Thursday, June 4, 2009

Logic and morality, or why I hate Vulcans

I saw the new Star Trek movie a few weeks ago, and there is one scene that has been scarred into my brain because it struck so close to home. As a child Spock answers various questions of logic, mathematics, and physics. He also answers an ethics question with "it is morally praiseworthy but not morally obligatory." The fact that this answer is given is a series of questions that are all treated the same way and answered with the same conviction perfectly capture the Vulcan idea that morality and the best action in any given situation can be derived from logic. My dad is a serious trekkie (well, about the original series, but none of the spin offs), and I grew up with Star Trek as a constant background. My dad clearly admired the Vulcan mindset and instilled in me the value of logic to the exclusion of emotion, which made me insufferably moralizing for a while, and then completely broke me when the drive to learn the truth undermined my very reason for doing so. By the end of my Sophomore year and the beginning of my Junior year I had completely devoted myself to trying to live in (what I took to be) accordance with pure logic and reason.

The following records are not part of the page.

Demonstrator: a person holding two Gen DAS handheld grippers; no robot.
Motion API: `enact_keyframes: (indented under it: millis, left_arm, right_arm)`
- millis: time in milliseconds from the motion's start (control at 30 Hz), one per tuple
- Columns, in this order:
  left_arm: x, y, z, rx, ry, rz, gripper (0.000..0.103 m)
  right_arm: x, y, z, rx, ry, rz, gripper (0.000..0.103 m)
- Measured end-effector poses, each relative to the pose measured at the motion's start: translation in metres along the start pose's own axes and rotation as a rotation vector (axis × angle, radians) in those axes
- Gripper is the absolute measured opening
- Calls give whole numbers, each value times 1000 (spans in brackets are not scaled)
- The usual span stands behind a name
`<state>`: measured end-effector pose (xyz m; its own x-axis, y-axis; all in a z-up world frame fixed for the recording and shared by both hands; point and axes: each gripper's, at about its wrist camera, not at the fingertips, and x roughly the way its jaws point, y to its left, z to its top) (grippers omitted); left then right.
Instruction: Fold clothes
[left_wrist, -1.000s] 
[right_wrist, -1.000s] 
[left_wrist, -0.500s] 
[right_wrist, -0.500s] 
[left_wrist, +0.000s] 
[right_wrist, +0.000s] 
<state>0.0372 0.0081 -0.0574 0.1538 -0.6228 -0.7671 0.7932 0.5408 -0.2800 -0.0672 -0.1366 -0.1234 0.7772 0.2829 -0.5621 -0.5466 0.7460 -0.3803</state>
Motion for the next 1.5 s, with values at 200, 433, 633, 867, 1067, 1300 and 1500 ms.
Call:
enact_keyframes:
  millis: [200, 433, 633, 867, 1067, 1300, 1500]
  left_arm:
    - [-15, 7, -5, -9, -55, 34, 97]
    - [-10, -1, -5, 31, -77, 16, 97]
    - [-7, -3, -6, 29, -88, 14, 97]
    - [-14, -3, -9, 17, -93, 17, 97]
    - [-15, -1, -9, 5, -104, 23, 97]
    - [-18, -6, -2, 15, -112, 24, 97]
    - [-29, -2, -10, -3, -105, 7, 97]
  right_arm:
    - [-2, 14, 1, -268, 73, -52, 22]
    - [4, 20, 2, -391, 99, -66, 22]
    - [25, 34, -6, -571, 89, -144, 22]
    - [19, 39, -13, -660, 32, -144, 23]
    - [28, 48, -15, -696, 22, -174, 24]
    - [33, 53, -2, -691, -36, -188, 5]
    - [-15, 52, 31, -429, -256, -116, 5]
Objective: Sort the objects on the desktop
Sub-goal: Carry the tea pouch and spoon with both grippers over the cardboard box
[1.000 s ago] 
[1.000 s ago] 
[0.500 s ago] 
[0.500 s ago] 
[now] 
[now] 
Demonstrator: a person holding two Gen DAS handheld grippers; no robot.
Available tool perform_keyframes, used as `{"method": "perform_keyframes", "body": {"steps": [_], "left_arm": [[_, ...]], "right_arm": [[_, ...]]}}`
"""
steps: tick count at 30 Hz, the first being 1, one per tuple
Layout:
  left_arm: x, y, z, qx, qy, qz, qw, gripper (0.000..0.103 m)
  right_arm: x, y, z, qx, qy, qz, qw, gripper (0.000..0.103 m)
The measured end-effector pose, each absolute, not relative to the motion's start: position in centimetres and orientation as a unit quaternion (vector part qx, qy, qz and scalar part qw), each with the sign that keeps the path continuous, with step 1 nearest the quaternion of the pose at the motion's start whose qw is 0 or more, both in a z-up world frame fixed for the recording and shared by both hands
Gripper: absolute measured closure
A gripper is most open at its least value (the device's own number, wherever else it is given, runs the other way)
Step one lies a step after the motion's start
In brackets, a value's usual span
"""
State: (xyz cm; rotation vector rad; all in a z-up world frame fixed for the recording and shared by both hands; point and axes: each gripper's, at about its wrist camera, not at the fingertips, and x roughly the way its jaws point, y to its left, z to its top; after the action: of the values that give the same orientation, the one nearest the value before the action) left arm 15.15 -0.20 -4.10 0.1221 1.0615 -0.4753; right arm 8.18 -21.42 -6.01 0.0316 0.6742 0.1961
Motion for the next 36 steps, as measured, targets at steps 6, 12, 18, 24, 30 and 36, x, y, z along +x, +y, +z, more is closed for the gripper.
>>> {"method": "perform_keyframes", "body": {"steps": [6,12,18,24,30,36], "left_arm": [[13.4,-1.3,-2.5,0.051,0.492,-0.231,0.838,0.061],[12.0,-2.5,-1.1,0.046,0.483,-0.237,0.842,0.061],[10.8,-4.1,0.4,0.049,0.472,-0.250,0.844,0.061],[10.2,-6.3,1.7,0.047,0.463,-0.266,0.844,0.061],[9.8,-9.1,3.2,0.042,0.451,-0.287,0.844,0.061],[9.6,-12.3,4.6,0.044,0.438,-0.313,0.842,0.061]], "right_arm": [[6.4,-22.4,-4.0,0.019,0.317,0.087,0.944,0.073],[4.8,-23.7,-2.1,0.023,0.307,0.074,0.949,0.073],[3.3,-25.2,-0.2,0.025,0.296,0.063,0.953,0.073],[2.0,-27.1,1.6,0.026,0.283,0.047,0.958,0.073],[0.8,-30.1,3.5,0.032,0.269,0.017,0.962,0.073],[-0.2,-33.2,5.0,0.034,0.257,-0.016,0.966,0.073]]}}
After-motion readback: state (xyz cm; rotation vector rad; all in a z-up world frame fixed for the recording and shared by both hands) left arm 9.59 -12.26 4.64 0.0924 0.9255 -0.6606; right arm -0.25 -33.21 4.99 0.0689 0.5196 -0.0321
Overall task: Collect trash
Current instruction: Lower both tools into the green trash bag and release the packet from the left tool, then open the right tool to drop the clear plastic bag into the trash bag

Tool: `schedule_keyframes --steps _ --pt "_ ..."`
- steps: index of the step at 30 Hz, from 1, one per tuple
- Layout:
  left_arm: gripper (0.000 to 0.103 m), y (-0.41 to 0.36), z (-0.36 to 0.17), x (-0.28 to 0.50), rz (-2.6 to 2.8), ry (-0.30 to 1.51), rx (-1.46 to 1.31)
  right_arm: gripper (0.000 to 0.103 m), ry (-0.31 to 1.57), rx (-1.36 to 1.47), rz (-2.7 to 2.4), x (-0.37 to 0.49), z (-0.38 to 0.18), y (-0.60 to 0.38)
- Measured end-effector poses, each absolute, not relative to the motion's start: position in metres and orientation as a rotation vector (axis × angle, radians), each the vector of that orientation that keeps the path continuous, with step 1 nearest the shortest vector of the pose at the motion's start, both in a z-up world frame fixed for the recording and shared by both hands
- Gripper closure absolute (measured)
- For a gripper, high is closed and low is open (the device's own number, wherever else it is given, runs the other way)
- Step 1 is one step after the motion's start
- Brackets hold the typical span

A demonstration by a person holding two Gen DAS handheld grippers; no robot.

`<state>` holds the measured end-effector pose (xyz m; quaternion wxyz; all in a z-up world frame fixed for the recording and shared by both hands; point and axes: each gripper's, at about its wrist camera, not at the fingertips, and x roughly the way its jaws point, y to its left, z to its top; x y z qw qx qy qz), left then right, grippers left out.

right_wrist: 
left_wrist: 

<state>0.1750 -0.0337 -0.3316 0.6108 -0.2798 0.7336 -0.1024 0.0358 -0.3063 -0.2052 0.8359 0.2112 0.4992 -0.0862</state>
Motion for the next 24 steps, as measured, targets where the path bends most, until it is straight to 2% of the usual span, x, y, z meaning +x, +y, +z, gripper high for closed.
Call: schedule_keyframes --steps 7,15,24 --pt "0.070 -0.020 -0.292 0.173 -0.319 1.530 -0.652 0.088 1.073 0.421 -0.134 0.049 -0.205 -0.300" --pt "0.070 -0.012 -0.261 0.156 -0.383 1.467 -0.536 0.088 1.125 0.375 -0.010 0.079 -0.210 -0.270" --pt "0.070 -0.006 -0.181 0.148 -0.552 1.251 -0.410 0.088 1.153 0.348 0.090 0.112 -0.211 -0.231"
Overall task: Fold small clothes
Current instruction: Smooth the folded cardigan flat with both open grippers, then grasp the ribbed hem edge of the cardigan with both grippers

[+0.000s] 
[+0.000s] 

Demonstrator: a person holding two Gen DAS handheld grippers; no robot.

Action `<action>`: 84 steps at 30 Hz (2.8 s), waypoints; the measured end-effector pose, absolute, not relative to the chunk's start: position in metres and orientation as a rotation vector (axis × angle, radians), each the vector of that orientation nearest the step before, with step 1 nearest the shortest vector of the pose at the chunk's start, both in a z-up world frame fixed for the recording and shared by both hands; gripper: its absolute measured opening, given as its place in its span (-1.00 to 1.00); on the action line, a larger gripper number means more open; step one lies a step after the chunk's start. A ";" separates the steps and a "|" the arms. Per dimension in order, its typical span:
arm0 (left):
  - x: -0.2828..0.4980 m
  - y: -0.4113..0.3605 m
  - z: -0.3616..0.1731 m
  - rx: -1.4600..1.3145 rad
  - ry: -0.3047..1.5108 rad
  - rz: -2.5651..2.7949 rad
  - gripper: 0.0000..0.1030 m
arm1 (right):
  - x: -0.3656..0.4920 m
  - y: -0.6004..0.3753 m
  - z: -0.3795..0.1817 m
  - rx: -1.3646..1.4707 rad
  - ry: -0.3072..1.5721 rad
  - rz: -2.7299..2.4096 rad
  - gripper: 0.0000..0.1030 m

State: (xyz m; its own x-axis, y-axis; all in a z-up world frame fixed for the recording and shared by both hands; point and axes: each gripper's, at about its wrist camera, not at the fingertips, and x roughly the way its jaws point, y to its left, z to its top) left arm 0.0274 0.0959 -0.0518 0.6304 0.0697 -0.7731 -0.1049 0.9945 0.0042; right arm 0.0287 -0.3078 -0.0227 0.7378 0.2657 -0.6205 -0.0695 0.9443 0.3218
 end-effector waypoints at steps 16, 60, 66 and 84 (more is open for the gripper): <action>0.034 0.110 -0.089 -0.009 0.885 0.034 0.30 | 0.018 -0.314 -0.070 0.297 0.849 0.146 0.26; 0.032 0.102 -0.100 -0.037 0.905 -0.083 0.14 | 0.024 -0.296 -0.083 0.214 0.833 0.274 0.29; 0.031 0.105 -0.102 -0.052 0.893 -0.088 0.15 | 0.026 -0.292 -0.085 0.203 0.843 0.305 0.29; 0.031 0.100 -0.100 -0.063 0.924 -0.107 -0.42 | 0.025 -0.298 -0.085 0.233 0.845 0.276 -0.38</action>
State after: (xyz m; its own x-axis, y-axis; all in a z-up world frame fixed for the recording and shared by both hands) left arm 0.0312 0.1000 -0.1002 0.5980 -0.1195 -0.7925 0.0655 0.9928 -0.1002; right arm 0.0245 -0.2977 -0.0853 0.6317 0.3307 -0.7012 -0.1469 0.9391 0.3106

When I saw that this position was itself illogical it all fell apart.

Basically, what I'm saying is that I blame Star Trek for why my head was so fucked for years. Well, I think it was worth it to get where I am now. It is a little discussed phenomenon that if you are lucky there is existential joy on the far side of existential angst.

3 comments:

Ben Colahan

Perhaps this is an issue of interpretation. Viewers are actually supposed to support the Romulans who have rejected strict adherence to logic. The show focuses mostly on Spock to serve as a cautionary tale. :)

stacia

i am not particularly familiar with star trek in general, but i did see the new movie and i agree with ben that we were supposed to feel kinda weird about super-vulcan spock and feel good when he decided to embrace his illogical humanness. hmm, i would be curious about how that compares to older star trek stuff and representations of him and vulcans, and what it might mean that this movie implied that illogic is more human and better. i guess the romulans were far from heroes as well, so maybe the take home lesson is actually moderation (who'd'a thunk?).

anyway, mostly i wanted to comment to say i was really glad to read the last paragraph of this entry.

Landon

My point about the movie is that it encapsulated the Vulcan view accurately, not that it was enticing. In the original series Kirk and others are constantly trying to get Spock to be a bit more emotional, but it is never cut and dry as to whether it would better for Spock to be more emotional or for Kirk to be more rational or both. At any rate, my dad liked Vulcans, and that made a big impression on me, regardless of how the creators intended Vulcans to be seen.


Thanks, Stacia. I'm really glad to be in a position to write it.